Justice Ketanji Brown Jackson wrote a lengthy dissent which she alone signed. In it, she took on both Justice Thomas’s misuse of history and interpretive canons, and the bedrock problem that the decision leaves behind bars a prisoner who has a valid claim that the prosecution had not proved an essential element of the crime, simply because he had sought postconviction relief on other grounds before the Supreme Court clarified the elements. Where the majority found “nothing fundamentally surprising about Congress declining to make such errors remediable in a second or successive collateral attack,” Justice Jackson condemned the notion that a court could grant relief in such cases only where there was “something akin to a natural calamity,” such as “if the courthouse … has burned to the ground or been carried away by a mudslide.” Not unfairly, she referred to Justice Thomas’s treatment of the saving clause as “stingy,” and described as “nonsense” and “perverse” his effort to wriggle out of the settled rule that a clear statement is required before the court will infer a congressional intent to withdraw a “venerated” postconviction review process.

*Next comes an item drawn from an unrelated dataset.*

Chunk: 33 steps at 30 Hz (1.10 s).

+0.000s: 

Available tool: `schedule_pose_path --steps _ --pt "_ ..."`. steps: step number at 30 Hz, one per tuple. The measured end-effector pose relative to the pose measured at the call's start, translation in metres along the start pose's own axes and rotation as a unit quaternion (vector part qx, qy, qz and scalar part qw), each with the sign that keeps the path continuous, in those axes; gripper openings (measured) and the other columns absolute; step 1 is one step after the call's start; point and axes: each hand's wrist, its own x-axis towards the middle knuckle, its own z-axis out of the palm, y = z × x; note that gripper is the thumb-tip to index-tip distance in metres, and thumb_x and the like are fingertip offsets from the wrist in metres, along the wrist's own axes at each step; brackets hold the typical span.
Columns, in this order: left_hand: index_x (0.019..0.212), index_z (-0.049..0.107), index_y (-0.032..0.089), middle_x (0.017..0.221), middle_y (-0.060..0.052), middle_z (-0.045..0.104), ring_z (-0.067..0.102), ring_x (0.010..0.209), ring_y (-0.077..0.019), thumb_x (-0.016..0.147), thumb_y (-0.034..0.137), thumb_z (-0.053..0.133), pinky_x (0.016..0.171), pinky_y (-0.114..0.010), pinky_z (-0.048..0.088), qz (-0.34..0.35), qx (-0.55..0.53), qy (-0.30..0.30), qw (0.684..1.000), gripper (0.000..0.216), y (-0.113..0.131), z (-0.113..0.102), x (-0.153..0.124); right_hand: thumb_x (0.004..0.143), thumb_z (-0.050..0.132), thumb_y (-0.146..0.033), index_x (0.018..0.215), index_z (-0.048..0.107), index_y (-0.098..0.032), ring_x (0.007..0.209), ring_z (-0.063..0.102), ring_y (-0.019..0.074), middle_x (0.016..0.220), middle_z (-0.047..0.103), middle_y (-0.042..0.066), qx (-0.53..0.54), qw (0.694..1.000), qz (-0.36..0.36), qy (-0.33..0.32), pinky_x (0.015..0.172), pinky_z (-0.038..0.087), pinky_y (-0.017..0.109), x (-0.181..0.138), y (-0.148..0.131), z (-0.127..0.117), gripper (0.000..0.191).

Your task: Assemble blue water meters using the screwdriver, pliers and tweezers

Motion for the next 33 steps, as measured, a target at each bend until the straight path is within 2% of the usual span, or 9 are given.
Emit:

Justice Jackson concluded: “Ultimately, of course, this all begs the question of how (and whether) Congress will respond to the Court’s systematic neutering of the balanced postconviction processes that the Legislature has established. It seems to me that today’s opinion — which unjustifiably closes off all avenues for certain defendants to secure meaningful consideration of their innocence claims — creates an opening for Congress to step in and fix this problem.”
Congress should correct what Justice Thomas and those who joined him did in Jones v. Hendrix. It is intolerable that in this day and age a person with a valid claim of legal innocence cannot find a federal court to hear it. It’s too late now for Congress to fix what the court did to Mr. Jones, but it can still fix AEDPA so the same thing won’t happen to someone else in the future. For Mr. Jones, there’s one last option. Informed by Justice Jackson’s demolition of Justice Thomas’s opinion, President Biden can and should pardon Mr. Jones’s flawed felon-in-possession charge — for an offense that is in fact no offense at all.
Eugene R. Fidell is a Visiting Lecturer at Yale Law School, where he has taught habeas corpus among other subjects.